Reflexively, the gene-soldier grasped at the offending column of unstable light with both hands; there was an initial resistance, and then that fell away just as the scorched fingers of the soldier tumbled to the trampled earth, the stumps smoking.
Shi jerked the blade horizontally, and the gene-soldier slumped to the ground, his spinal column severed. The Apostate yanked his weapon free and turned to regard his opponent, who still hoped against hope to defeat him. The soldier’s ruined hands pawed at the Stone Dragon’s boot-tops when Shi stepped around to squat in front of the downed soldier; he made no moves to stop them as he considered the fallen warrior’s words.
“You…think you…kaff kaff.…have won?! I am but one of many…and you will ALL beg for death before this day is done!”
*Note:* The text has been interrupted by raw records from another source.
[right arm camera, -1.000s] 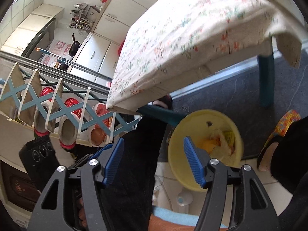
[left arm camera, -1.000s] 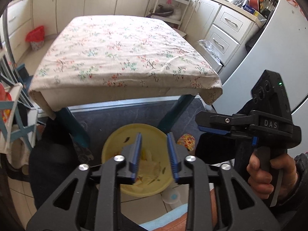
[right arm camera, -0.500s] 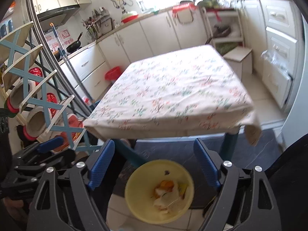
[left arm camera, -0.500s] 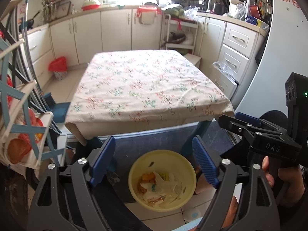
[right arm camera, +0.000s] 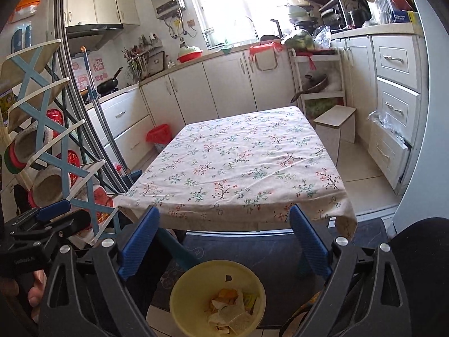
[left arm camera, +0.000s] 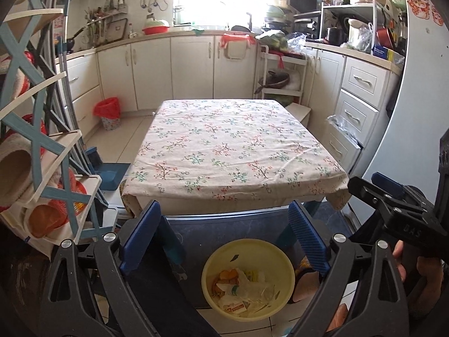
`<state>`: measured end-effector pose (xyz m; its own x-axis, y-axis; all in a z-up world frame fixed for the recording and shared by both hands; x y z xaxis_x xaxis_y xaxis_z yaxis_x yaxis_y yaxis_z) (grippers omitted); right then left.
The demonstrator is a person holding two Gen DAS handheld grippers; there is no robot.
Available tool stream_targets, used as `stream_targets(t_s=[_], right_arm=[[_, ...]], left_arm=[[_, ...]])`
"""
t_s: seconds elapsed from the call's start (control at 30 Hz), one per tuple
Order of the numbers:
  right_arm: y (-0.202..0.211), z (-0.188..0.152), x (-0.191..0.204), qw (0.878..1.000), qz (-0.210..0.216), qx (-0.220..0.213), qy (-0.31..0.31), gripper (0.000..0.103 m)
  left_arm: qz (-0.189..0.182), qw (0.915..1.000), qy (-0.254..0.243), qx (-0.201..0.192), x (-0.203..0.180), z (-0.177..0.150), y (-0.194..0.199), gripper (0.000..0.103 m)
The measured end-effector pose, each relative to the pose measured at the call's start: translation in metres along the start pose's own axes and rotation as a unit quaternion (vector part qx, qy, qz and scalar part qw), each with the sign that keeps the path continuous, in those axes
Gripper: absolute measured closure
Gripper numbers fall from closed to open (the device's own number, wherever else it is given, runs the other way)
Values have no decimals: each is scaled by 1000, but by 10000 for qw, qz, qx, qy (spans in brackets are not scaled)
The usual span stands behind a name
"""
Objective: Collect trash
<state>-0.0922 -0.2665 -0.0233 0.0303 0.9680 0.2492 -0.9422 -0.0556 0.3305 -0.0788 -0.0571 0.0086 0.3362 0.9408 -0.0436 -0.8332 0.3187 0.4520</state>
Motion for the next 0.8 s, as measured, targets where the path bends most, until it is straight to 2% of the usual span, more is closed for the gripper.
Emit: stream_targets(t_s=[0.8], right_arm=[[1, -3, 3, 9999, 48, 58, 122, 12]], left_arm=[[252, 9996, 24, -77, 4, -3, 2, 10]])
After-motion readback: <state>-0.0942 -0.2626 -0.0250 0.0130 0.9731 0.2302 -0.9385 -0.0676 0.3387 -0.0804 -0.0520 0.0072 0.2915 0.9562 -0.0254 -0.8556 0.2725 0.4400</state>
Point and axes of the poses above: each gripper's, at about its wrist camera, not at the fingertips, and y roughly against the way its jaws point, x to its left, z to its top, the point moved 8 cm from there along -y, roughly the way its jaws point, and after that the axes turned 10 degrees about -x, right-handed, at the moved point
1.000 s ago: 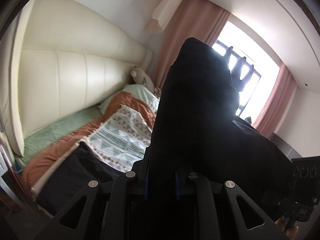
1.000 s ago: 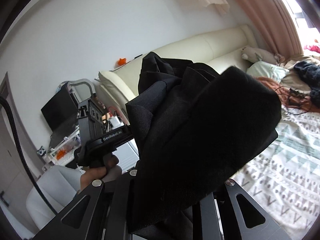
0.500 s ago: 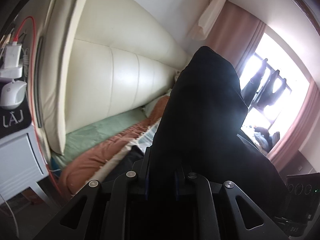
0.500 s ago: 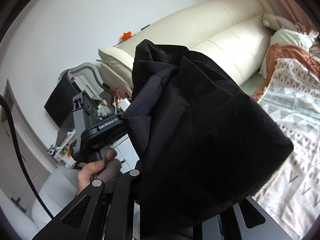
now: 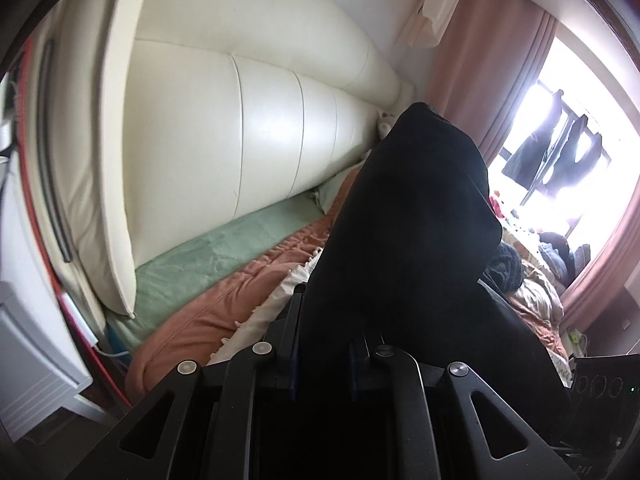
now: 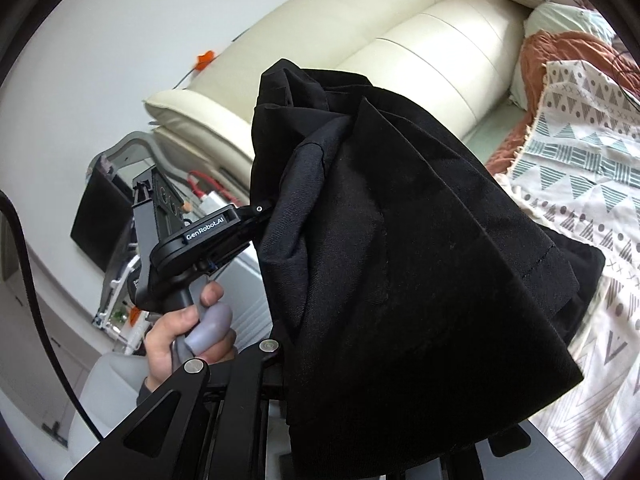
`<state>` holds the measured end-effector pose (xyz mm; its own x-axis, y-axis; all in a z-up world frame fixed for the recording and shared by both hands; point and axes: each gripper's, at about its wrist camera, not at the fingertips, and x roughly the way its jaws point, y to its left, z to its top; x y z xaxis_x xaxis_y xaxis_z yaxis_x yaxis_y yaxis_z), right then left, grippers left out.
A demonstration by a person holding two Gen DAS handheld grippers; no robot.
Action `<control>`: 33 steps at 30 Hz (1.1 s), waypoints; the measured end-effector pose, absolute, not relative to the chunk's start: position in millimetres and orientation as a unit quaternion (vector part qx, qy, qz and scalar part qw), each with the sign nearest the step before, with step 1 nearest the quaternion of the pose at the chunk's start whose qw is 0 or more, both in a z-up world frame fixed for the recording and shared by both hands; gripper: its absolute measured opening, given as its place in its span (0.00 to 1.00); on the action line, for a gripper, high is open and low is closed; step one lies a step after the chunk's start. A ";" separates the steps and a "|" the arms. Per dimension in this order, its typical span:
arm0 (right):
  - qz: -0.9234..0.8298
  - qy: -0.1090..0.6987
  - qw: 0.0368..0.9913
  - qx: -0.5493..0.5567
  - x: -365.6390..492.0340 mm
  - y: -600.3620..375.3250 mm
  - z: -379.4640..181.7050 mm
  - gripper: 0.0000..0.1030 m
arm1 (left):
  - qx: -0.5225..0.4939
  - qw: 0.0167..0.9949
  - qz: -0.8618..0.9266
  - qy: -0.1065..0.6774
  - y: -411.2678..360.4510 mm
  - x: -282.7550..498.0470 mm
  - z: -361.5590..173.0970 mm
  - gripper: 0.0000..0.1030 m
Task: Fold large clothes
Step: 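Lift the folded black jacket with both grippers and carry it toward the headboard, then lower the jacket onto the bed corner by the nightstand and open both grippers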
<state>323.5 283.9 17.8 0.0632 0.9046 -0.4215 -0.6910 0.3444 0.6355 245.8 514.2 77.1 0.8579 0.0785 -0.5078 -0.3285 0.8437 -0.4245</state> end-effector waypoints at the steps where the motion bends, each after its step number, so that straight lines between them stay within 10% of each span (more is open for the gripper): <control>1: 0.552 0.400 0.718 0.138 331.8 280.3 14.2 0.16 | -0.255 0.928 0.109 0.247 513.5 253.6 76.6 0.17; 14: 0.495 0.439 0.724 0.195 425.5 270.6 -49.8 0.15 | -0.233 0.905 0.161 0.317 520.4 347.0 39.6 0.20; 21: 0.455 0.484 0.720 0.201 461.7 268.9 -120.4 0.15 | -0.169 0.910 0.194 0.325 508.6 322.4 18.7 0.70; 33: 0.457 0.485 0.710 0.228 485.5 263.1 -144.5 0.13 | -0.244 0.890 0.239 0.302 492.4 185.3 -36.5 0.70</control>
<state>485.5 263.1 -144.5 0.1111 0.8706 -0.4792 -0.4277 0.4772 0.7677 185.3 492.4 -36.5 0.7030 0.2790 -0.6542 -0.5733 0.7666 -0.2892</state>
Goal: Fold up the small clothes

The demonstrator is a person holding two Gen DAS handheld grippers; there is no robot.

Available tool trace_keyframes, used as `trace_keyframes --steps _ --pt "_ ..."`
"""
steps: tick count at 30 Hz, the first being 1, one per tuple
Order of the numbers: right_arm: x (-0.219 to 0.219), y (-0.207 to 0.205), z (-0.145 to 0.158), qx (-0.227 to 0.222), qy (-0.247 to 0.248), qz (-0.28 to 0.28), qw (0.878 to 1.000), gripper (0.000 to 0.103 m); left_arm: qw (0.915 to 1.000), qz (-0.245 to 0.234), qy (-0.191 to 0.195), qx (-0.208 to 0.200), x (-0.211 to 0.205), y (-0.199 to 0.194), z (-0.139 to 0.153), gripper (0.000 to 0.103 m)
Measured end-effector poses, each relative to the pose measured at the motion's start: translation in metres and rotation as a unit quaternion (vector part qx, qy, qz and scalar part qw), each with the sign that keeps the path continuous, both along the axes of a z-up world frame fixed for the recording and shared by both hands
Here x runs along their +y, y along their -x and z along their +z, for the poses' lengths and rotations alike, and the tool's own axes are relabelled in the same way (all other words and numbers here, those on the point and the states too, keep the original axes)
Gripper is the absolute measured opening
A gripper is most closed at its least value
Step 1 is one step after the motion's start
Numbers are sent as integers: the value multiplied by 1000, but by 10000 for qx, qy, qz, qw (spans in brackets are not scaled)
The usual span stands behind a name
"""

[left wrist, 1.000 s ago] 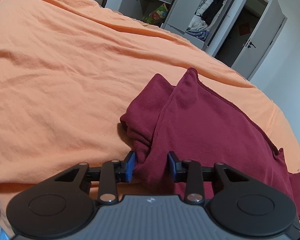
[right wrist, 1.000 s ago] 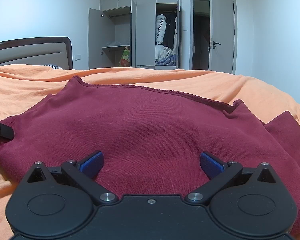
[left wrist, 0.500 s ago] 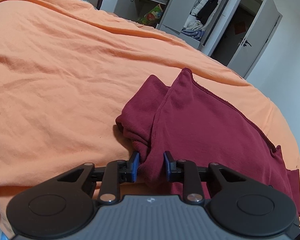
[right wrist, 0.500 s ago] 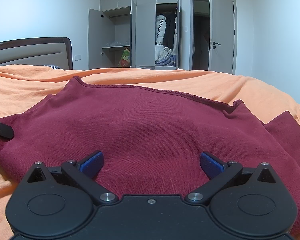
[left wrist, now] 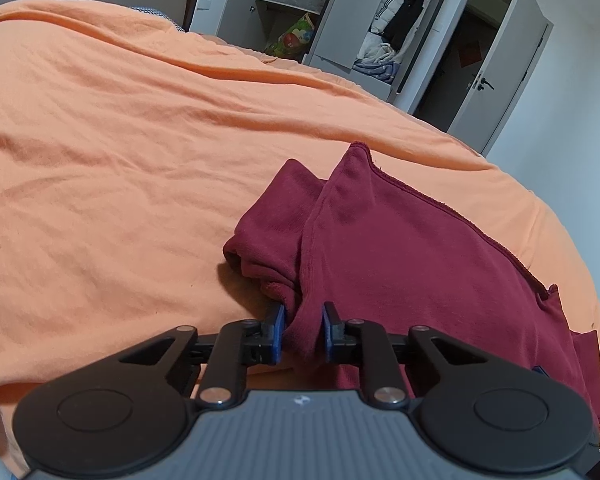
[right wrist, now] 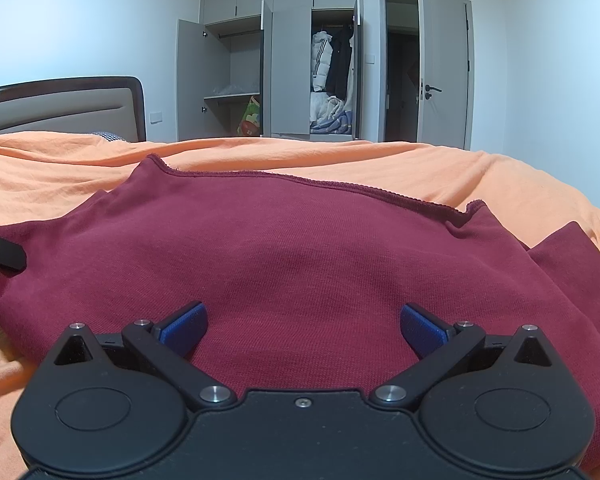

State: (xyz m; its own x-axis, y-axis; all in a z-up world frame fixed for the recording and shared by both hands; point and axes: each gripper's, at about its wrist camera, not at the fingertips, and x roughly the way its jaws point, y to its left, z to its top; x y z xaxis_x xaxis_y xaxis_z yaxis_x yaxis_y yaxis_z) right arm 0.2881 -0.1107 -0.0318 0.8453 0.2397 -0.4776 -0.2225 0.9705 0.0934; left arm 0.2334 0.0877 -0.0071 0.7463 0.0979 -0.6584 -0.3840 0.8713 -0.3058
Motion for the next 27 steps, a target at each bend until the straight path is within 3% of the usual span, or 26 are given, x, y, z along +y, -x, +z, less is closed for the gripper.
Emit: trace_keyframes --steps 15,27 --pt "-1 0 0 34 4 -6 10000 103 9999 -101 29 -80 2 4 7 19" --pt "-8 -9 9 322 -155 81 9993 103 9959 -545 -465 -560 -24 -9 46 17"
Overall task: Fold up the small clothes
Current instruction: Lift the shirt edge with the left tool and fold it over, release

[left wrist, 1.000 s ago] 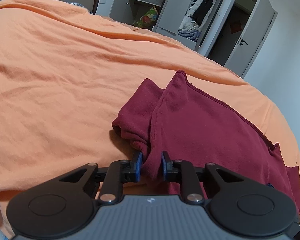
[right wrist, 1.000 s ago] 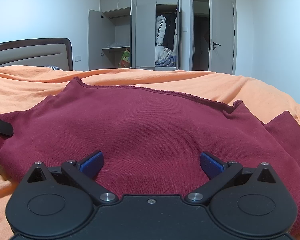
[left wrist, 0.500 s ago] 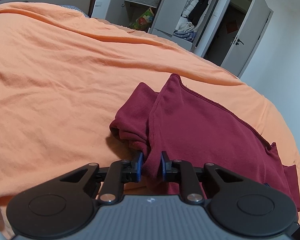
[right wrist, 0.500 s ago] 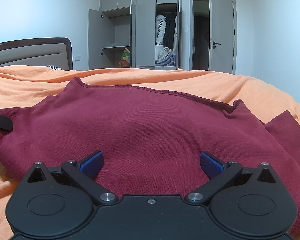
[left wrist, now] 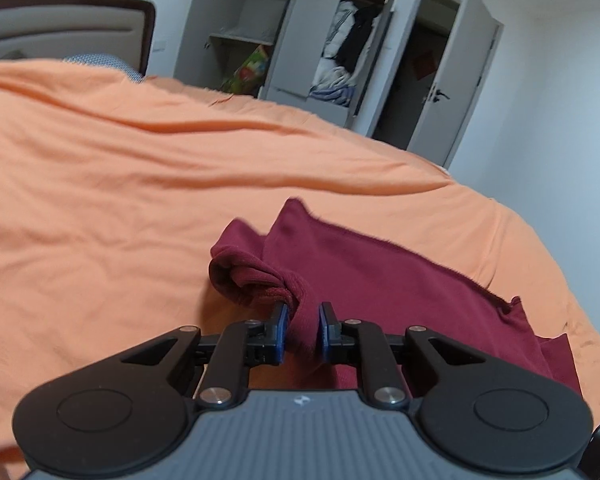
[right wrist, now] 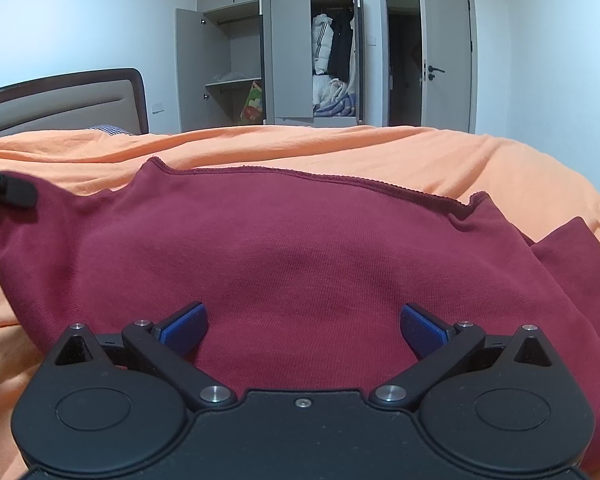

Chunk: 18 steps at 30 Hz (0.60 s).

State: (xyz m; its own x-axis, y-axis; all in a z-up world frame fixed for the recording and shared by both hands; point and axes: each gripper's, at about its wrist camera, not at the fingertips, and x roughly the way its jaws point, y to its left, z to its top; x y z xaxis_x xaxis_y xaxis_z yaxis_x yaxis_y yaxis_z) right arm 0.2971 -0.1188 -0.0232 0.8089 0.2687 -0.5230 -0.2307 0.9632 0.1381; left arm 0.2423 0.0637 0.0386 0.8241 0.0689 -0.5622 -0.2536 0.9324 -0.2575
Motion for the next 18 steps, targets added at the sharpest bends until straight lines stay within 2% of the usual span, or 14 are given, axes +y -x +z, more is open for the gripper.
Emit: trace_keyframes --steps 8,11,15,18 --pt "-15 3 7 149 -266 126 9995 103 9980 -462 -313 -301 -35 -14 26 15" --pt "-27 10 11 177 -379 15 9991 103 9949 -783 -460 -441 -58 -20 38 14" --pt "-54 38 23 32 -289 -110 9995 103 9851 -1442 -722 -595 -105 -31 51 14" --pt "-82 69 26 -93 1 -372 9993 103 9709 -2118 -898 -664 -152 -38 54 13"
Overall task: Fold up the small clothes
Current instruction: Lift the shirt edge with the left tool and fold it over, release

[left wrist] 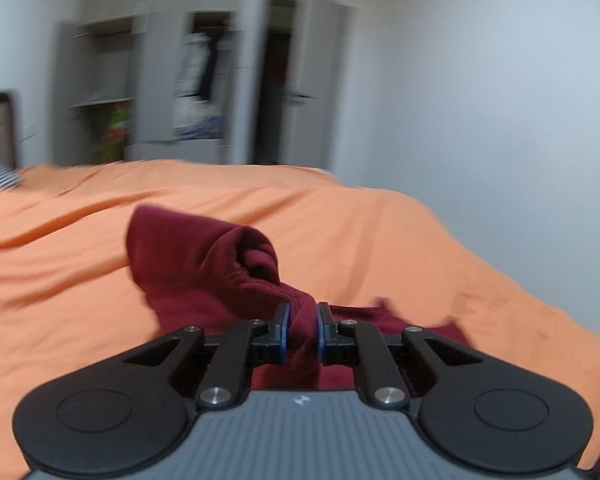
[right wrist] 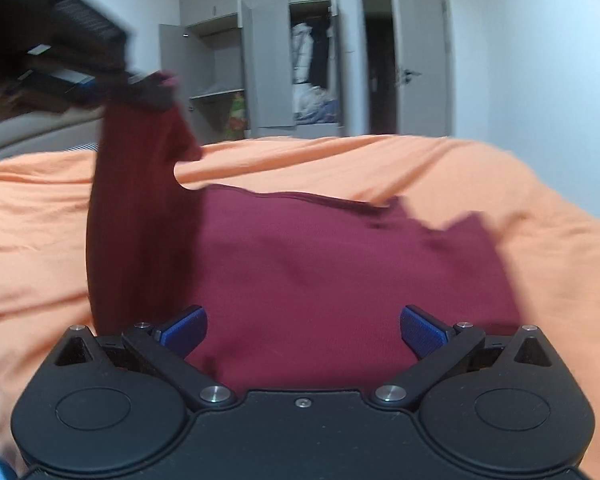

Shi Long tilted his head, picking up on something in the soldier’s threat that others may not have, considering the circumstances.
“There are others like you? Where?” The delight in Shi Long’s voice was grossly inappropriate but a perfect reflection of the battle-maddened sheen glossing his eyes. The gene-soldier nodded towards the Organisation’s forward command post, barely visible in the shadow of the keep.
“Out-STANDING!” Shi bellowed as he stood. “Don’t worry; they’ll be with you soon.”
Nenshogeru’s sunset judgement delivered to the nape of the soldier’s neck cut short any protestation that he might have spit in a final defiant act at the Stone Dragon.